Comparison Killed The Friendship
I’ve been learning a lot about the art of rejoicing with others lately. And I’m learning it as I walk through a painful loss in my own life. As I watch friends and family receive what was taken from me, temptation weighs heavy upon my shoulders. It’s a temptation most of us wrestle with and many of us give in to.
I recently wrote about how comparison is really just a glorified word for envy. Comparison comes from a covetous heart. It’s a heart that says, “I want what she has.” or, “Why didn’t God give me that too?”
And it’s damaging to a friendship.
Why Not Me?
At some point in every friendship, there will be one gal who receives what the other has been dreaming of. Whether its a husband, a baby, another baby or an opportunity you want, she has it, and you don’t. And it’s hard.
Our hearts naturally curve toward envy. When this happens, something rises up within us (sin perhaps?) that makes us feel as though God has been unjust–that he’s slighted us in some way. If our friend got what we want, don’t we deserve it too?
Unfortunately, the bible isn’t too keen on our envious thoughts…
Now the works of the flesh are evident: sexual immorality, impurity, sensuality, idolatry, sorcery, enmity, strife, jealousy, fits of anger, rivalries, dissensions, divisions, envy, drunkenness, orgies, and things like these. I warn you, as I warned you before, that those who do such things will not inherit the kingdom of God. (Galatians 5:19-21 ESV, emphasis mine)
Furthermore, no, we don’t deserve anything good from God because we are totally depraved. (Romans 3:11-12).
In order to put off envy and truly be happy for our friends, we must have a correct theology of God’s goodness and sovereignty over our lives. We must develop a trust in him that runs so deep into our being, it causes us to recognize that what God gives and what he withholds is his ultimate best for our lives.
If your friend receives that positive pregnancy test after your miscarriage, that is his goodness to you both.
If your friend receives a diamond ring at 22, while you look at your bare finger and yet another year of singleness, that is his goodness to you both.
We will never move past the temptation to compare our lives with others until we have a solid trust in our good Father who always chooses the best way and the best gifts–even the ones that don’t look so good to us.

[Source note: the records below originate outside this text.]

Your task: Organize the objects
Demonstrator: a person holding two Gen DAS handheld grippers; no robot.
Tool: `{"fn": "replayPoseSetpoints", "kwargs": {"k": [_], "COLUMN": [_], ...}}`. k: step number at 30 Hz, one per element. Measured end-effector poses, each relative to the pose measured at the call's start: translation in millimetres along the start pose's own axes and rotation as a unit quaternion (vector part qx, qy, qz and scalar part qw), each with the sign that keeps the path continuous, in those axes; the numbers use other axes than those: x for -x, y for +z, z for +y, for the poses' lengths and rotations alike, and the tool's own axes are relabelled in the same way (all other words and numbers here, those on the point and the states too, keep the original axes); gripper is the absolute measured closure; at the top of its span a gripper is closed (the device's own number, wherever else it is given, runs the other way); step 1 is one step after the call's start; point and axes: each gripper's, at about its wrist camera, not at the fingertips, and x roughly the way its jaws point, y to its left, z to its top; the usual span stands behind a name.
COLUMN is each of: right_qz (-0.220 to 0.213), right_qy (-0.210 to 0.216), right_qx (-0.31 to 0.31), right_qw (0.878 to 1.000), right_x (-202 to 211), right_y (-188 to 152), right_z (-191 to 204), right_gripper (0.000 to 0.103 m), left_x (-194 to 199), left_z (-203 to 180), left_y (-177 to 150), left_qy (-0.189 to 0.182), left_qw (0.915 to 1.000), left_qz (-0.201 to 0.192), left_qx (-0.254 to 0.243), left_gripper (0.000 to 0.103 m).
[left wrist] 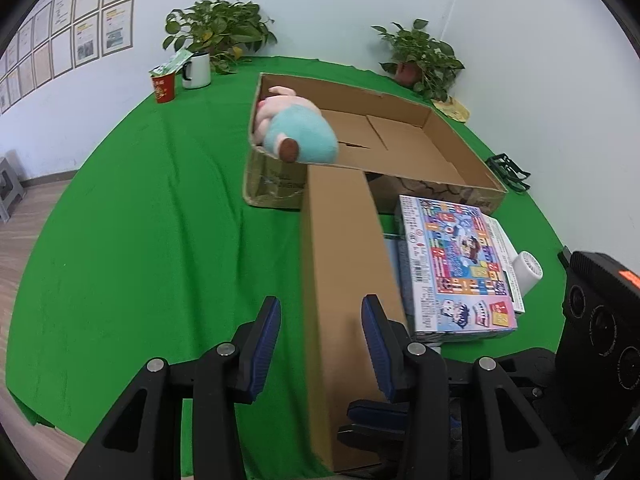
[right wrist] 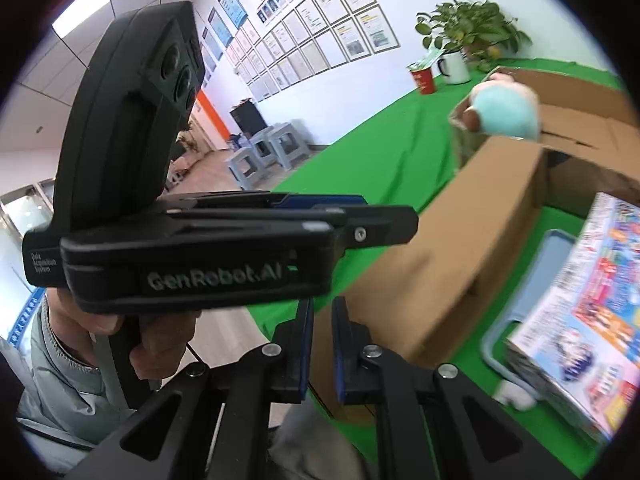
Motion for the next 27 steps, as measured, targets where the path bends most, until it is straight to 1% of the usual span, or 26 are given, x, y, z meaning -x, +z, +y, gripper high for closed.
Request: {"fn": "replayPoseSetpoints", "kwargs": {"k": [2, 4, 5, 6, 7, 8, 9, 10, 12, 14, 16, 17, 19, 22, 24, 27], "right_qz": [-0.009, -0.022, -0.028, -0.032, -0.043, -0.049, -0.057, -0.063, -0.061, -0.062, -0.065, -0.067, -0.063, -0.058, -0.055, -0.052], "right_qy": [0.000, -0.004, -0.007, -0.011, -0.020, -0.027, -0.033, -0.039, -0.043, -0.050, -0.045, -0.043, -0.038, -0.031, -0.028, -0.022], "right_qx": [-0.001, -0.009, -0.012, -0.014, -0.017, -0.021, -0.028, -0.035, -0.046, -0.046, -0.049, -0.050, -0.050, -0.048, -0.045, -0.042], "right_qw": [1.000, 1.000, 1.000, 0.999, 0.999, 0.998, 0.997, 0.997, 0.996, 0.996, 0.996, 0.996, 0.996, 0.997, 0.997, 0.998], "right_x": [1, 11, 18, 23, 33, 39, 46, 52, 58, 61, 64, 65, 62, 59, 57, 54], "right_y": [-1, -3, -6, -8, -13, -16, -21, -25, -31, -34, -36, -37, -36, -36, -36, -34], "right_z": [0, -4, -8, -10, -14, -16, -19, -22, -26, -28, -30, -31, -34, -35, -36, -38], "right_gripper": [0.094, 0.092, 0.085, 0.070, 0.060, 0.036, 0.022, 0.021, 0.021, 0.021, 0.021, 0.021, 0.021, 0.021, 0.021, 0.021], "left_x": [0, 1, 2, 2, 1, -1, -4, -7, -18, -30, -39, -41, -44, -42, -40, -37], "left_z": [4, -2, -7, -12, -19, -27, -33, -39, -51, -62, -67, -67, -63, -52, -49, -46], "left_y": [1, 1, 2, 2, 3, 3, 3, 3, 2, -1, -3, -4, -3, -1, 0, 3], "left_qy": [-0.003, -0.017, -0.028, -0.036, -0.038, -0.038, -0.037, -0.036, -0.025, -0.006, 0.020, 0.041, 0.067, 0.060, 0.061, 0.070], "left_qw": [1.0000, 0.9997, 0.9993, 0.9988, 0.9985, 0.9982, 0.9979, 0.9975, 0.9963, 0.9942, 0.9919, 0.9906, 0.9894, 0.9921, 0.9921, 0.9914], "left_qz": [0.006, 0.006, 0.006, 0.006, 0.005, 0.004, 0.004, 0.007, 0.021, 0.035, 0.043, 0.039, 0.041, 0.042, 0.042, 0.042], "left_qx": [0.001, -0.014, -0.024, -0.033, -0.040, -0.046, -0.052, -0.060, -0.080, -0.102, -0.118, -0.124, -0.122, -0.102, -0.101, -0.102], "left_gripper": [0.062, 0.062, 0.061, 0.054, 0.042, 0.035, 0.027, 0.027, 0.027, 0.027, 0.029, 0.032, 0.044, 0.045, 0.047, 0.058]}}
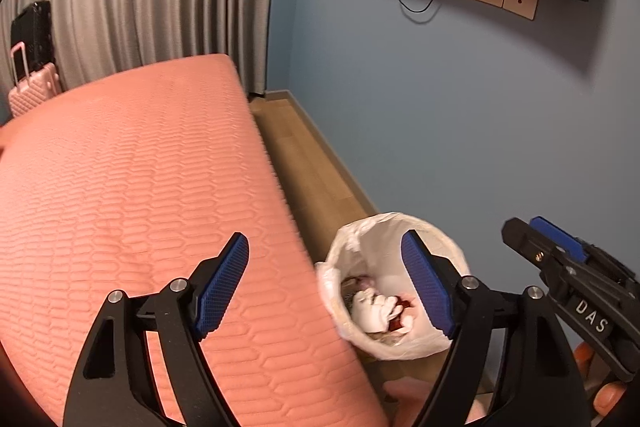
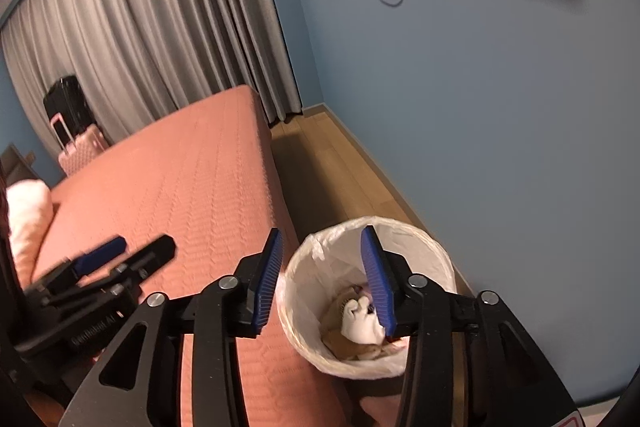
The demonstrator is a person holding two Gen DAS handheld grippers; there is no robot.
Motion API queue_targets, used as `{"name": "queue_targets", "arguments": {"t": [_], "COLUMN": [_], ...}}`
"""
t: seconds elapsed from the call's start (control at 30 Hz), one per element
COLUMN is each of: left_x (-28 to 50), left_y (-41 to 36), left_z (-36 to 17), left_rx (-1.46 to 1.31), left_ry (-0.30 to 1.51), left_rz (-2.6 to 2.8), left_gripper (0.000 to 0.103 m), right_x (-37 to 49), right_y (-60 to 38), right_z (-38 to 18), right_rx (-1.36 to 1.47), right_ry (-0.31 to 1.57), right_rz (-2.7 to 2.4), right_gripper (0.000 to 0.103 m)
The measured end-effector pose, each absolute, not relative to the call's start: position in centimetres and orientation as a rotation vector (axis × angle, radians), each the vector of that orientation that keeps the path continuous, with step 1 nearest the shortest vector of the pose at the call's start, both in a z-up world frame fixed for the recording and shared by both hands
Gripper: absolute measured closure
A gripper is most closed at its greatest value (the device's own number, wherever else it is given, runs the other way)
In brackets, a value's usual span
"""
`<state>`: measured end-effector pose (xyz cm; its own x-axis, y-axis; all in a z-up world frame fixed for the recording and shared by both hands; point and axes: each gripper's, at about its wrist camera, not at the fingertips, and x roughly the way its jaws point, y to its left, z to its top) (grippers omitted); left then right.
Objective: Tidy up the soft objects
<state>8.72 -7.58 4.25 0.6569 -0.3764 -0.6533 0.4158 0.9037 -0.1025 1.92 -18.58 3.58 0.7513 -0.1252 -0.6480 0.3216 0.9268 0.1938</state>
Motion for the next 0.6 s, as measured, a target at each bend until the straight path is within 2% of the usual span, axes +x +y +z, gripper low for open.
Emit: {"name": "queue_targets", "arguments": {"t": [0.17,0.33,0.53,0.6], "left_x": [7.7,7.0,6.2,6.0], "left_y": [-6.5,-5.2,-4.3,-4.1], "left_z": [3.9,3.2,2.1,1.8], "left_rx": [0.096,0.089,0.101,0.103], "left_ry": [0.709,0.725,0.739,0.741], "left_rz": [-0.399,-0.369,-0.343,-0.338], "left_gripper": [0.017,0.016,0.014,0.012], "right_x": [0.8,-0.6,-1.6,-2.0], "right_y": [-17.9,-17.4,-16.8,-16.5], "right_z": [3.0,2.4,1.5,1.3], "right_rx": [0.263,0.260,0.251,0.245], "right_ry": [0.705,0.718,0.738,0.740], "right_rz": [-0.244,-0.255,-0.263,-0.266], "right_gripper": [0.044,0.039,0.029,0.029]}}
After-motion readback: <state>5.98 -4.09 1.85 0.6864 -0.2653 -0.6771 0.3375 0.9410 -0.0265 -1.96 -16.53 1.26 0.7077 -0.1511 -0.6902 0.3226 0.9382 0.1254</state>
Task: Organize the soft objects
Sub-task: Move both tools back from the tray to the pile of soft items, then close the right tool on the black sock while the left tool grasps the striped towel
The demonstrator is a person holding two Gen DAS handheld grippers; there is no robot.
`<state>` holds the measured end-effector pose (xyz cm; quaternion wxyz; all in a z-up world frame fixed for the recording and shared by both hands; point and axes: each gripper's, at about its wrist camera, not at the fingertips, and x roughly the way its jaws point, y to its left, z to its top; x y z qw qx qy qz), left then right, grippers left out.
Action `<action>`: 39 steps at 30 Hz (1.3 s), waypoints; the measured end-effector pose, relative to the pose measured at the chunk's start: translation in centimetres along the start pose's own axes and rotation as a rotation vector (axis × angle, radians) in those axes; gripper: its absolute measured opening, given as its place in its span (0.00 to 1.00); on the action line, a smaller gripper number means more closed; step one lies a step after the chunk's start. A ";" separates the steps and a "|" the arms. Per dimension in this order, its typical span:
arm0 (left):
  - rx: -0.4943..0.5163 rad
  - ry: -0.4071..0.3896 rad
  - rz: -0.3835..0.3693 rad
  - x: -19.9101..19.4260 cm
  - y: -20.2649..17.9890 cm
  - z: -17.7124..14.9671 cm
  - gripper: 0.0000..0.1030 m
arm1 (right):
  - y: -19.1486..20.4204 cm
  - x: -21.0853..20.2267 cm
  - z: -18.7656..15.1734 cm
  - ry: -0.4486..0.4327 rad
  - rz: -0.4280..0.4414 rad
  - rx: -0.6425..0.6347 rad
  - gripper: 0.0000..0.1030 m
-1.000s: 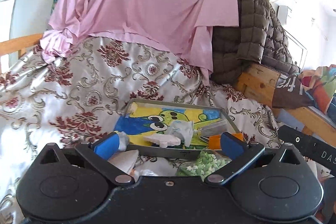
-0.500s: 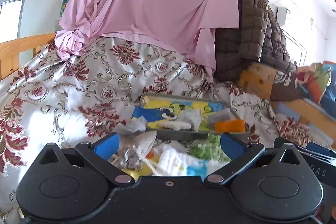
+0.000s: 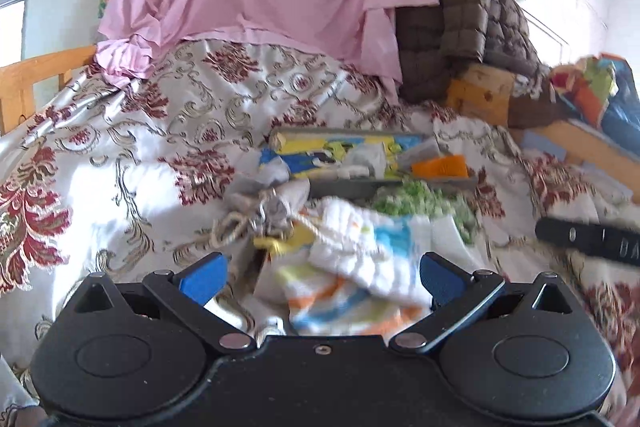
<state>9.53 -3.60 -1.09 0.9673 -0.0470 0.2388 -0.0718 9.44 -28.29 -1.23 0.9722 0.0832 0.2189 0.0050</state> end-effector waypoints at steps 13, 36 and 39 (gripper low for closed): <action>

Rejoicing With Your Sisters
It takes strength that is not our own to rejoice with a friend in her receiving of what we want or what has been taken from us. Thankfully, the strength we need is found in Christ, and he longs to transform us by his power into women who can truly rejoice over the gifts of another.
He enables us to have true joy in our hearts for our friend even as our hearts are breaking.
He doesn’t call us to pretend we aren’t hurting. He draws us near, and asks us to bring our sorrow, grief, weariness and confusion to him. And then to simultaneously be overjoyed for the gifts he’s given others. And we can do this, by his grace.
There’s Much At Stake
In my group of friends at church, I am one of two couples who haven’t had children yet. This didn’t use to bother me, until I lost our baby through miscarriage. Now, the emptiness of not only my womb, but my arms as well, have become a burden I bear every Sunday. Recently, a few of my friends stood, babies in hand, chatting about motherhood, as I stood in a corner fighting back tears. Though they were doing absolutely nothing wrong, instead of rejoicing with them, I felt bitterness grip my heart and envy fill my veins.
Thankfully, the Lord cut through the sin in my heart and reminded me of truth. He guided me back to a place where my heart was willing and ready to worship him for his gifts to others.
If I had not listened to his call to repent, if I had stuffed the conviction down, envy would have destroyed my friendships. My feelings, which turned to thoughts, would have sooner turned to hate-filled words, and then harmful actions.
I would have isolated myself, avoided them, not celebrated with them and eventually the relationships would have dwindled away.
Comparison kills friendships.
This is the way sin works. It breeds death to everything around us.
But each person is tempted when he is lured and enticed by his own desire. Then desire when it has conceived gives birth to sin, and sin when it is fully grown brings forth death. (James 1:14-15 ESV)
What causes quarrels and what causes fights among you? Is it not this, that your passions are at war within you? You desire and do not have, so you murder. You covet and cannot obtain, so you fight and quarrel. (James 4:1-2 ESV)
Friends, we have to learn to rejoice with our sisters in Christ even as our hearts break. There is so much at stake. Even the very picture of the Gospel. We are the Body of Christ, and it is not a suggestion, but a command to both bear each other’s burdens and rejoice together.
Rejoice with those who rejoice, weep with those who weep. (Romans 12:15 ESV)
When we praise God with a girl who is receiving what has been withheld from us, we show Christ to the world. We show how the Gospel can transform sinners into a people who truly weep with those who weep and rejoice with those who rejoice. A people who love others more than themselves. A people following in the footsteps of Christ.
And in doing so, we will build thriving friendships that point others to Jesus.